Un giorno di quarantaquattro anni fa Pasolini scoprì il Palazzo. Si scrive con la maiuscola come il Castello (“Das Schloss“) di Kafka ma non gli assomiglia, perché è troppo cupo per il nostro festevole carattere nazionale. Il Palazzo, da noi, è sempre stato una corte, qualche volta dei miracoli, spesso di manovre più o meno oscure. Del resto, lo ha ammesso con encomiabile franchezza lo stesso Renzi: non solo il governo giallorosso, ma anche la sua nuova creatura nasce, almeno in parte, da una manovra di palazzo (in compenso, però, sarà “una cosa cosa allegra e divertente”).
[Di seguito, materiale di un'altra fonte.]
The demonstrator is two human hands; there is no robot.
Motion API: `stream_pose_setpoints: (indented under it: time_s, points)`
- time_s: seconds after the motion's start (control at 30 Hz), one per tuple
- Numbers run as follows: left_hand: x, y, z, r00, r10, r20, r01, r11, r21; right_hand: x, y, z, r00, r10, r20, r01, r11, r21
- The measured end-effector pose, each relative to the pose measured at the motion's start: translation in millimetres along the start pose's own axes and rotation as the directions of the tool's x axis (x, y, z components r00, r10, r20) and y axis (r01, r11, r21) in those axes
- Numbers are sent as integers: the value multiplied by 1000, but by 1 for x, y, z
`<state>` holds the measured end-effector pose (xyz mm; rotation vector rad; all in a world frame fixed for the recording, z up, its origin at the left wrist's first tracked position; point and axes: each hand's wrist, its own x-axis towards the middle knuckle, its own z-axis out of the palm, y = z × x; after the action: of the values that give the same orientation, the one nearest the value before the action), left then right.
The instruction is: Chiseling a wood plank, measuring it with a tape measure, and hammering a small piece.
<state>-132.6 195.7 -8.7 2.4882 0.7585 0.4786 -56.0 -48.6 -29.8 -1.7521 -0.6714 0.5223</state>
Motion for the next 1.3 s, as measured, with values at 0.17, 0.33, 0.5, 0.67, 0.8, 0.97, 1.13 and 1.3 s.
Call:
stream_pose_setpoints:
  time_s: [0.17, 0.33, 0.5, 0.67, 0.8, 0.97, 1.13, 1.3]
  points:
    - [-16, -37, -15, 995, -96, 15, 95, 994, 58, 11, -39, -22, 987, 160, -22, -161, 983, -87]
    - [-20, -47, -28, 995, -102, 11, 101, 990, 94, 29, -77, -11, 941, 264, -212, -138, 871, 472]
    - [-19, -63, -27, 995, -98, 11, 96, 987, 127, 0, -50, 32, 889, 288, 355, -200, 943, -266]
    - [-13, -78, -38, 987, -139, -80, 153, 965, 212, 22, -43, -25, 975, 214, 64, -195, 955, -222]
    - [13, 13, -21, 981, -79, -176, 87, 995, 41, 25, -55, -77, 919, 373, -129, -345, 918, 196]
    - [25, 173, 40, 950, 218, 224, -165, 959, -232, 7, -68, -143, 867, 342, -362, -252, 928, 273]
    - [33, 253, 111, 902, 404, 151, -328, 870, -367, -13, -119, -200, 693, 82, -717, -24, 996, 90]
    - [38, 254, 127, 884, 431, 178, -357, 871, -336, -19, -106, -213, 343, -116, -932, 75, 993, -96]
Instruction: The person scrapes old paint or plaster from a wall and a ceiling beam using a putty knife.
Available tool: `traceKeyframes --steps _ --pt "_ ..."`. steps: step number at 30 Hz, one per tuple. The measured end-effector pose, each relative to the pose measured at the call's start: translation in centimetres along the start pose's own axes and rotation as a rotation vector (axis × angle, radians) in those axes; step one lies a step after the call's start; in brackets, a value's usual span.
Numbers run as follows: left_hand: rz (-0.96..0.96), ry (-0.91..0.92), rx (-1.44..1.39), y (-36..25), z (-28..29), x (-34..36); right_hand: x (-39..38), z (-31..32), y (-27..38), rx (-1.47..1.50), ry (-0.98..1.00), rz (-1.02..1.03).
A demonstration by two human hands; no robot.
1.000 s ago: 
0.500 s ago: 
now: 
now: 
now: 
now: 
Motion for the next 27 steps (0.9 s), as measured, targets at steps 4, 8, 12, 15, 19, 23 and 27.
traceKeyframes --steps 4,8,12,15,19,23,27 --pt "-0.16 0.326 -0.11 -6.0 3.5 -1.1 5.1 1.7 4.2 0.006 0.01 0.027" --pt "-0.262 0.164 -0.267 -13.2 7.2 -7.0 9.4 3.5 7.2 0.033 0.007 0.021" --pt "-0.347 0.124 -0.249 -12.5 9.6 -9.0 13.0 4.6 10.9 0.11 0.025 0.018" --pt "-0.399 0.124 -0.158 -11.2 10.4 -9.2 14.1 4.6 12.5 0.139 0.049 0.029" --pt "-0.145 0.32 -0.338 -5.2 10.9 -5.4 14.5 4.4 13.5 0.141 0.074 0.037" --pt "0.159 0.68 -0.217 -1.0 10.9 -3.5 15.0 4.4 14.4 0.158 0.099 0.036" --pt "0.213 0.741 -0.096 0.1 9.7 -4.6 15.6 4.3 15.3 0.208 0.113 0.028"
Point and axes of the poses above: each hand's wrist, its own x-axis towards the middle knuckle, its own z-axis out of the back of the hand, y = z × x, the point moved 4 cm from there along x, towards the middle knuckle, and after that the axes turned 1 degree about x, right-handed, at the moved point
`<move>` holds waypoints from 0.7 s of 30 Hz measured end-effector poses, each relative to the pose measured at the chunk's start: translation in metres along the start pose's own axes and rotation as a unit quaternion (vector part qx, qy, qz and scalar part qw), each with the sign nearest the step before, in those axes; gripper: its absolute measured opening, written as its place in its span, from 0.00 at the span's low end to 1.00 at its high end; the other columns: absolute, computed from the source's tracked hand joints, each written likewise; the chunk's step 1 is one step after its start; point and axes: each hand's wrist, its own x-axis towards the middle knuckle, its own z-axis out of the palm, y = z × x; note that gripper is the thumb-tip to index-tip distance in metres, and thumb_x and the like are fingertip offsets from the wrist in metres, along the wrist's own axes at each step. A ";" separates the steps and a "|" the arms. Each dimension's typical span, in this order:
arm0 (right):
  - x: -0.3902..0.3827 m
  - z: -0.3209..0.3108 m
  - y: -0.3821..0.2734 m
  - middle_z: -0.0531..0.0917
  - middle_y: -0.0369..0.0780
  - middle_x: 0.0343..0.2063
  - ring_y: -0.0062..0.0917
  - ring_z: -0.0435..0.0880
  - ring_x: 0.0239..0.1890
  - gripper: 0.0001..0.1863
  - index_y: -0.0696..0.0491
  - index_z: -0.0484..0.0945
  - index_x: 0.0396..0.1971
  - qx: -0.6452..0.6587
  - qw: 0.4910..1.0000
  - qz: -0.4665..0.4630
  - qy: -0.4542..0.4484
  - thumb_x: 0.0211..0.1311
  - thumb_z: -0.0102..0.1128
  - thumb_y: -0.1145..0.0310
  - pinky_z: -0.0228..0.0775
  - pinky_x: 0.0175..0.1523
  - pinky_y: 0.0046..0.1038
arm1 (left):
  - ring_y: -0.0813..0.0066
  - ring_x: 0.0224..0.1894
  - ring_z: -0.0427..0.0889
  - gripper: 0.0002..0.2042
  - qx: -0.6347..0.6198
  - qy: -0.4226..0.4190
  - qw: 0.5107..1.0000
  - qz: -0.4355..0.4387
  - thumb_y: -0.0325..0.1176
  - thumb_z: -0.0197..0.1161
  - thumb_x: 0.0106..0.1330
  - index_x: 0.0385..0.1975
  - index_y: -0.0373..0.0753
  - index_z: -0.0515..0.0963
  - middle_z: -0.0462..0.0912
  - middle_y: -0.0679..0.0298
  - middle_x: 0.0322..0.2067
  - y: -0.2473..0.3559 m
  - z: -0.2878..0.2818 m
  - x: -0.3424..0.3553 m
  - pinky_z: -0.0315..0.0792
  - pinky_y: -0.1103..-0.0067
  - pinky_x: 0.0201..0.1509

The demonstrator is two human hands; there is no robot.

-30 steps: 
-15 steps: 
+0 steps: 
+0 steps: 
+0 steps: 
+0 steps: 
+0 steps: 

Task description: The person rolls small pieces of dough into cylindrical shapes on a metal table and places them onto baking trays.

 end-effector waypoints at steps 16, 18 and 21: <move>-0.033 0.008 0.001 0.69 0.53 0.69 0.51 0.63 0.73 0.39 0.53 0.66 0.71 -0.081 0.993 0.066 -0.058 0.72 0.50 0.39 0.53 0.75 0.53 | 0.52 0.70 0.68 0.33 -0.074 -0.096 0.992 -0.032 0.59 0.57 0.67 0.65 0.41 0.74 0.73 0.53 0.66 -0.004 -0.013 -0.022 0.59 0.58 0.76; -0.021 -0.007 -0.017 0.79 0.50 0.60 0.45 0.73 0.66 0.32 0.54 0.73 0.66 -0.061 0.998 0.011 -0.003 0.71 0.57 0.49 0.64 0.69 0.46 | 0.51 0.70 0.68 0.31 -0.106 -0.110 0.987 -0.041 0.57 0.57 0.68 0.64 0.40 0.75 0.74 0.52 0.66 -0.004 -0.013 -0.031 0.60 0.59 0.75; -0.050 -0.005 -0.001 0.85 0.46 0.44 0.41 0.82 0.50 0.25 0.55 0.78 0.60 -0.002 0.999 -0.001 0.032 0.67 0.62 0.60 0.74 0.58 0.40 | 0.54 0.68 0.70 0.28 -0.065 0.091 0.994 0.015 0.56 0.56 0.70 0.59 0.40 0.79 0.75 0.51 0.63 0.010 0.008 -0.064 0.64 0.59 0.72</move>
Paese di servaggio antico e di secolare furbizia, l’Italia celebra così l’ennesimo trionfo dell’invenzione pasoliniana, oggi metafora di discutibili alleanze politiche e di malcelate rivincite personali. È vero, il senatore di Rignano ha saputo giocare d’anticipo. Appena ha intuito che il Pd si sarebbe potuto accordare con i pentastellati, con la classica mossa del cavallo ha rovesciato il tavolo. Il “senza di me” si è convertito come un fulmine in un “grazie a me”. E, dinanzi a un Pd intenzionato a “unire due case” e “mescolare due popoli” (copyright, rispettivamente, di Enrico Franceschini e di Goffredo Bettini), ora scommette, se non sulla sua estinzione, su un suo drastico ridimensionamento.
Nel contempo, a un partito che corre il rischio di essere contaminato dal populismo grillino, l’ex rottamatore contrappone una scattante formazione di centro fornita di leadership carismatica, in grado di rastrellare consensi sia a destra, tra i liberali orfani di Berlusconi, sia a sinistra, tra i riformisti disorientati dai cedimenti alle seduzioni alcinesche di un ambientalismo pitocco (no a trivelle e termovalorizzatori), dell’antipolitica (taglio dei parlamentari come riforma epocale) e del giustizialismo (anche se nel voto segreto che ha negato l’autorizzazione agli arresti del deputato forzista Sozzani qualche mal di pancia si è fatto sentire).
Forse Renzi immagina che il connubio tra Zingaretti e Di Maio si rivelerà, alla fine, una trappola per il segretario del Pd. E forse pensa che, a quel punto, gli spaesati elettori dem si rivolgeranno a lui per rifugiarsi in una dimora più accogliente. Vedremo. In ogni caso, chiunque progetti di conquistare il palazzo del potere è bene che se lo ricordi: per la sua ubicazione sui colli di Roma, notoriamente dal clima temperato, non sarà mai un Palazzo d’Inverno.